Autumn Statement 2014: George Osborne’s wizard wheezes don’t mask his total failure to eliminate the deficit
I said that I would eliminate the budget deficit in this Parliament. I have failed to do so. It’s actually going to take me about 10 years rather than five. So, I’d be most grateful if you could re-elect me next May to let me finish the job at the snail’s pace I have now set for myself. This, in essence, was George Osborne’s message to the country in his Autumn Statement yesterday.
Beyond the political message, there was precious little meaningful economic content. Having failed to find sufficient savings in public sector spending, the chancellor has little room for the sort of tax cuts many on the Conservative benches yearn for. In fact, the coalition has only cut public expenditure by 0.4 per cent a year in real terms since 2010. The government is therefore effectively continuing to “tax to the max” in order to balance the budget by the end of the decade.
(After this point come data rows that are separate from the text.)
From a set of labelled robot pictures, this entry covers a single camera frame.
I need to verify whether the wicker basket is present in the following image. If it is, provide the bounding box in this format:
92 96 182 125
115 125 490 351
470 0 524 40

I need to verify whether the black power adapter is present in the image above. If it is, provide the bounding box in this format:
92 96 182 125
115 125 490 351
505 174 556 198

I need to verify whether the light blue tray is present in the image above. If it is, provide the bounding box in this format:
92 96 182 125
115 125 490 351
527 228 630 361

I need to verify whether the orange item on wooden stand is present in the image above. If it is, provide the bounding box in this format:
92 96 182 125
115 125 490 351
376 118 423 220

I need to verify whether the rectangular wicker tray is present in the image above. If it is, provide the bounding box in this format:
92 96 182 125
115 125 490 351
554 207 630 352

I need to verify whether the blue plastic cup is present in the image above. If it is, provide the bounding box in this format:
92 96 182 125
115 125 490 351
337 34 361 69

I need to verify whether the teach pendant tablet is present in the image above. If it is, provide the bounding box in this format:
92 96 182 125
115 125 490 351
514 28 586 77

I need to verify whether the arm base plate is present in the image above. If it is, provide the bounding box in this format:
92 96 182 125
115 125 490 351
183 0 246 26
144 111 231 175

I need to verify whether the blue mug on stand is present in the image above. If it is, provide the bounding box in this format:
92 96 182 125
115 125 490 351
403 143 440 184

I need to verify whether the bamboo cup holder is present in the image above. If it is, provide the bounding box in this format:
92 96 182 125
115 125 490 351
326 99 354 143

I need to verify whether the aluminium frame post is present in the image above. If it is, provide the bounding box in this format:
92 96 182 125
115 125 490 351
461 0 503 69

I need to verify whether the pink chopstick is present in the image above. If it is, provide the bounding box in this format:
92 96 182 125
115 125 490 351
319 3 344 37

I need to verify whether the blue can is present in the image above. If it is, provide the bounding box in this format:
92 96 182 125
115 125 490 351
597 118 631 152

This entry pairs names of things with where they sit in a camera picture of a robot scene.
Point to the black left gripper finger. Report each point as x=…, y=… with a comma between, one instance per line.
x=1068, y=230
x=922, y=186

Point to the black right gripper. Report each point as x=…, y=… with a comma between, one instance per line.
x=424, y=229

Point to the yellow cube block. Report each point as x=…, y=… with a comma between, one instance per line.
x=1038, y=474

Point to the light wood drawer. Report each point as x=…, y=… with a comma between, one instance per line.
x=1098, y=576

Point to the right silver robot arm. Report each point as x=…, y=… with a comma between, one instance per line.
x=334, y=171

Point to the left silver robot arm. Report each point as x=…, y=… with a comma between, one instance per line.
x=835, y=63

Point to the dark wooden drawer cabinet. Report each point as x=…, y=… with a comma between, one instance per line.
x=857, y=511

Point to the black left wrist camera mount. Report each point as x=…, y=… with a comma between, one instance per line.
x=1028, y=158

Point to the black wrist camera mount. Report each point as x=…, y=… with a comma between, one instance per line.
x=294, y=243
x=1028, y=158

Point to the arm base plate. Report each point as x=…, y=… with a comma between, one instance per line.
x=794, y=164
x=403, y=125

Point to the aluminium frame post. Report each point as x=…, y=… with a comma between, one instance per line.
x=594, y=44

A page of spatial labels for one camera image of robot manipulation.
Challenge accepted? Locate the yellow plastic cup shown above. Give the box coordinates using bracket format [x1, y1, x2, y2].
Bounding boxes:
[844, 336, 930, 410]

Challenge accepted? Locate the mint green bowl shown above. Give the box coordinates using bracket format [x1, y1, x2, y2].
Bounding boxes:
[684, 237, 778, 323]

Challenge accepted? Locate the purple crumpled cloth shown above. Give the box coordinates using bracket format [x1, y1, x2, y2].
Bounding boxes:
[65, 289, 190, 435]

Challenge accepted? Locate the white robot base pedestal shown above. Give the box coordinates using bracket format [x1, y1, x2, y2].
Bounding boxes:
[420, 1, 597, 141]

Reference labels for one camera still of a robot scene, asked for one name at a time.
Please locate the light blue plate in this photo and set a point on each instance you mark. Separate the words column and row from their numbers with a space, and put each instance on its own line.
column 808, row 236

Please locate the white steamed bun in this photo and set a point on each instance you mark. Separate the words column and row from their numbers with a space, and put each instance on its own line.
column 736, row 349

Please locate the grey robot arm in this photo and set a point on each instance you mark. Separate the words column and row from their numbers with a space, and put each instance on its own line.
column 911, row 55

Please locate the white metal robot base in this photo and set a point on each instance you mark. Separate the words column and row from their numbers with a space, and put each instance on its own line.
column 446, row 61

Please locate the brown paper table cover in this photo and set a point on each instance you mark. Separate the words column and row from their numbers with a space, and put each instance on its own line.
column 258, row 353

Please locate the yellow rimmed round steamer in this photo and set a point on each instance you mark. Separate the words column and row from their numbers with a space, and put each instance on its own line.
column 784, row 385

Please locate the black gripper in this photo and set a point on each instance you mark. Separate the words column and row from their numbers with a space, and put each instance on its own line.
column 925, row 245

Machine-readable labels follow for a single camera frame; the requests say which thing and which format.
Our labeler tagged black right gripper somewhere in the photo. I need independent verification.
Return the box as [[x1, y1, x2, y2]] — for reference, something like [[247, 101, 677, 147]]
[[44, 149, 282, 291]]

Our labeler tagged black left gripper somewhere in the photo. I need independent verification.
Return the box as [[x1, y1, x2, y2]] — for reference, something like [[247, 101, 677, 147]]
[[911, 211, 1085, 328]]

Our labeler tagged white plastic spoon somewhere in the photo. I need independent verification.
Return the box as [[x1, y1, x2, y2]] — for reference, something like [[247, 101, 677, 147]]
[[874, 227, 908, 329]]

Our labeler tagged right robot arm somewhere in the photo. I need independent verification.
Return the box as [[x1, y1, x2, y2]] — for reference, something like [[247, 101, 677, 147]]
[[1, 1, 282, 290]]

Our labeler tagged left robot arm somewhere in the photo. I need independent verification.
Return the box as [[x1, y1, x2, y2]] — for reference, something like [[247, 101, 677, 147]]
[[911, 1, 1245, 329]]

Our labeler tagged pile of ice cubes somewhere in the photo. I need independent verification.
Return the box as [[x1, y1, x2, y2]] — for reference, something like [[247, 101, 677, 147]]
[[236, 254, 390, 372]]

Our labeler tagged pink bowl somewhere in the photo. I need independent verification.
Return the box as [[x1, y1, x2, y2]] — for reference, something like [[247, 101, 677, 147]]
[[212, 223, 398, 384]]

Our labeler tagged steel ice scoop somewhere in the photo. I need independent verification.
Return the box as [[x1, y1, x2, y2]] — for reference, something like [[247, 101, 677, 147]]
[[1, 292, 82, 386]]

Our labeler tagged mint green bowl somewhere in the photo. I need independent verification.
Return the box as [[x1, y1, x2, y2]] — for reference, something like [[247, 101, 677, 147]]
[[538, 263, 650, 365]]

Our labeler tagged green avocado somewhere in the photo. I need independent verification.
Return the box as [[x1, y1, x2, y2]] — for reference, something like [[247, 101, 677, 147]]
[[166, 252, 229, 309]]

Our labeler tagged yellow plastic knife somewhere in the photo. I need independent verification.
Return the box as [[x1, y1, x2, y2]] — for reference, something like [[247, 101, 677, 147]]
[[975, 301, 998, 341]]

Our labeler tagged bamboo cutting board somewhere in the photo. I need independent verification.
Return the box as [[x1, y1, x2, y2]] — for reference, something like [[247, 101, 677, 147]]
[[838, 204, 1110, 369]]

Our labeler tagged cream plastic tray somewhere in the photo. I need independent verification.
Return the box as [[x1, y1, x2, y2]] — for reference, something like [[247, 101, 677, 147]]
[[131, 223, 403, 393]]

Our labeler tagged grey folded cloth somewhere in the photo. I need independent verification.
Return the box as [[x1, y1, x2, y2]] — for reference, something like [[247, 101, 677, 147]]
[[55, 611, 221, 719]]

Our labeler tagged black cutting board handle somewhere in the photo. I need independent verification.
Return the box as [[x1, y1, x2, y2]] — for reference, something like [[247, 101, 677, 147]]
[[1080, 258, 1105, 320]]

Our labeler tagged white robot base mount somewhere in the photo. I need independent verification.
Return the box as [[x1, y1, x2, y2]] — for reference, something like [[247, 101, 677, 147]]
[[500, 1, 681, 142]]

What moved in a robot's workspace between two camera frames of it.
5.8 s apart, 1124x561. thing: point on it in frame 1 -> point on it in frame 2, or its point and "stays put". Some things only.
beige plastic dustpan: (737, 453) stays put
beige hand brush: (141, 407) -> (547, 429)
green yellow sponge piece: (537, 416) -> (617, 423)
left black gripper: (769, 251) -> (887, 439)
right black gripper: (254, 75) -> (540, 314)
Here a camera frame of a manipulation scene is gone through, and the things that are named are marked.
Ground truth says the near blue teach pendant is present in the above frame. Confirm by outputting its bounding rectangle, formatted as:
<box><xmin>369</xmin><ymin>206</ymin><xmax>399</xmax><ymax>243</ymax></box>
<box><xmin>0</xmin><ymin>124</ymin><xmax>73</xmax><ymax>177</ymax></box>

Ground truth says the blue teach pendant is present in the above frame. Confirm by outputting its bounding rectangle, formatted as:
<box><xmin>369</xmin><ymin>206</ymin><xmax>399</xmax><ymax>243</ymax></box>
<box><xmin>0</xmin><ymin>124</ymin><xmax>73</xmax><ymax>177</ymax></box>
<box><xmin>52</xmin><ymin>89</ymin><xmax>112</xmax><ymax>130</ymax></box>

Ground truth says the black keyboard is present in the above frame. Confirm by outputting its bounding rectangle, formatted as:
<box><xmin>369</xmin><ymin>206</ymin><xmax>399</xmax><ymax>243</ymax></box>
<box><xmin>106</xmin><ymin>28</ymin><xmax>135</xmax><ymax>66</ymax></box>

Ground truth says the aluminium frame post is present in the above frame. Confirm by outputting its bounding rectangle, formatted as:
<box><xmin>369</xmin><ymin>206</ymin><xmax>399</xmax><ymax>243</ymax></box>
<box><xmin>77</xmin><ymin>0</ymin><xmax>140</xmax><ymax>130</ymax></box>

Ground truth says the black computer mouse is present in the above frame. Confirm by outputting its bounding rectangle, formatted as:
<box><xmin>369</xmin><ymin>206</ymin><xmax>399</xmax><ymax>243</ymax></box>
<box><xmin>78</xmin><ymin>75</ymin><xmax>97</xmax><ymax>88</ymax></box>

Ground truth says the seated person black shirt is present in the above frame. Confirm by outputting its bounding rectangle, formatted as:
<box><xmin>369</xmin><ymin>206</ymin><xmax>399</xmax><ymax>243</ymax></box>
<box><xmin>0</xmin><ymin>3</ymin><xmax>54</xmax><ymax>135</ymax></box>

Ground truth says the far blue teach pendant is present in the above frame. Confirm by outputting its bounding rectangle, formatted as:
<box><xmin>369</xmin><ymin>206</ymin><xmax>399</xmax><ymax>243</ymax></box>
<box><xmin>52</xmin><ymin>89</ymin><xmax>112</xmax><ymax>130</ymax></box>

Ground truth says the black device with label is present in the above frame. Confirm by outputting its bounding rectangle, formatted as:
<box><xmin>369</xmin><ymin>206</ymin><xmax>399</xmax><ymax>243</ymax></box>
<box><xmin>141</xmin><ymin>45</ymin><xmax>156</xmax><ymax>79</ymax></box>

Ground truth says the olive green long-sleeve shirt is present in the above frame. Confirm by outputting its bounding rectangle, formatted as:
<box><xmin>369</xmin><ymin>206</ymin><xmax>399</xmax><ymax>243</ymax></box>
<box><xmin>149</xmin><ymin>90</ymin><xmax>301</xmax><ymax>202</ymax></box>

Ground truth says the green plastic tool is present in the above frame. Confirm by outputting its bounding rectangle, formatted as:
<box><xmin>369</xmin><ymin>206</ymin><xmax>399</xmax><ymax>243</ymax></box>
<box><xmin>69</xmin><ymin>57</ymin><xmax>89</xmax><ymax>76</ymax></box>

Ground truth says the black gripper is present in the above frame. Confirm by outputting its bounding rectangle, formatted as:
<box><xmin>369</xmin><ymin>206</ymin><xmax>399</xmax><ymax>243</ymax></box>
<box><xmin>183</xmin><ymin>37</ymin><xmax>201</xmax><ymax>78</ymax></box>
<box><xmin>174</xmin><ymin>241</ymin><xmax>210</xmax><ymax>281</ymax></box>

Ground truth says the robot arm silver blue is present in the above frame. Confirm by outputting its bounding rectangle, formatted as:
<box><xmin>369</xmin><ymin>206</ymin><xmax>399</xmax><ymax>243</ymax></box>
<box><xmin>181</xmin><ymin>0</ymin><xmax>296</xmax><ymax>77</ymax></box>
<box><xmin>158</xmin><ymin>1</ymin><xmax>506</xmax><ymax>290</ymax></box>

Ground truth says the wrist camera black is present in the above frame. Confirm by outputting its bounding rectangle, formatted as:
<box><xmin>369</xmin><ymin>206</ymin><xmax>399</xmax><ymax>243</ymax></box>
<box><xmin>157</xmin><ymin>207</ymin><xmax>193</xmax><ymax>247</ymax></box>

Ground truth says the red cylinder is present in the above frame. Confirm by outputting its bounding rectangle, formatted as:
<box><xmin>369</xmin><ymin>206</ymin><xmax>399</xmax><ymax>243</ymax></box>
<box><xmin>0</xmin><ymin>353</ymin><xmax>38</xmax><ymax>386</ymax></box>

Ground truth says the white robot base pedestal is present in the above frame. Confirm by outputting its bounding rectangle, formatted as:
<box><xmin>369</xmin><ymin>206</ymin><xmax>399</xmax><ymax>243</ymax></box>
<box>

In this Statement, Osborne tried to strike an awkward balance between sounding bullish and cautious. To be sure, he was able to share some promising economic news. Although the overall picture for the global economy – and especially the Eurozone – is downbeat, the UK has performed relatively well over the last year. The outlook for the coming years isn’t too bad either. If you believe the forecasts, GDP will grow by a bit more than 2 per cent per annum between now and the end of the decade. These are by no means heroic rates in historical terms, but the chancellor can breathe a little more easily now that fears of a double or triple dip recession appear to be long since behind him.
But having rolled out a raft of statistics on how well the economy is doing – at least in comparison to the French, Germans and Japanese – if you were waiting to hear how the government was intending to help super-charge the economy, you would have been sorely disappointed.
Once a chancellor at the dispatch box starts detailing his plans for extending tax breaks on theatres to orchestras, creating a tax loophole to help in producing children’s television programmes, assisting the renovation funds available for cathedrals, and scrapping air passenger duty for youngsters, then you know you’re listening to a man with very limited room for manoeuvre. No doubt these sorts of announcements are very good news if you are indeed an international jet-setting teenager who appears regularly on kids’ TV while playing a violin in church, but such tiny, fiddly pledges really only go towards making our tax rulebook even longer and more complicated than it already is. They do nothing to aid economic growth.
The most meaty tax change came in an overall cut to stamp duty of some £800m. The chancellor was right in principle to end the absurd cliff edge effects currently affecting the property market. The previous system of taxing the entirety of a property’s value at different rates defied any sort of reason. Osborne’s number-crunchers had calculated that 98 per cent of house buyers would be better off after his reforms. The corollary of this, of course, is that the high end of the housing market is going to be hit very hard indeed. If you’re successful and affluent enough to be thinking of buying a property valued at over £2m, the act of doing so could cost you several tens of thousands of pounds more than it would have done yesterday. The chancellor might have calculated that this is very clever politics – a sort of mansion tax lite – but that doesn’t make it good economics. In fact, it is likely to have a profound and chilling effect on high value property transactions. If you live in an expensive house, you need to think much longer and harder before you move.
Those hoping for a full scale overhaul of our antiquated business rates system will have been sorely disappointed too, especially given the speculation that this might be the dramatic rabbit that Osborne was going to pull from his hat. In failing to meaningfully ease the burden on bricks and mortar businesses, the chancellor then came up with a wizard wheeze to try and gather in more money from fleet of foot, cutting-edge tech companies. To say the devil is in the detail here would be an understatement. The nature of our modern, globalised economy is that we should be moving towards getting rid of corporation tax altogether, not seeking to create a bureaucratic and arbitrary mechanism for attempting to impute what profits are made where.
Osborne is banking on his calm, steady and rather unimaginative economic approach being enough to persuade the electorate to entrust the Conservatives with another term in office. He may be right. But if he’s back in No 11 Downing Street after the next election, one can only hope that he shows a much more radical and strategic approach to tax and spending than he has displayed thus far.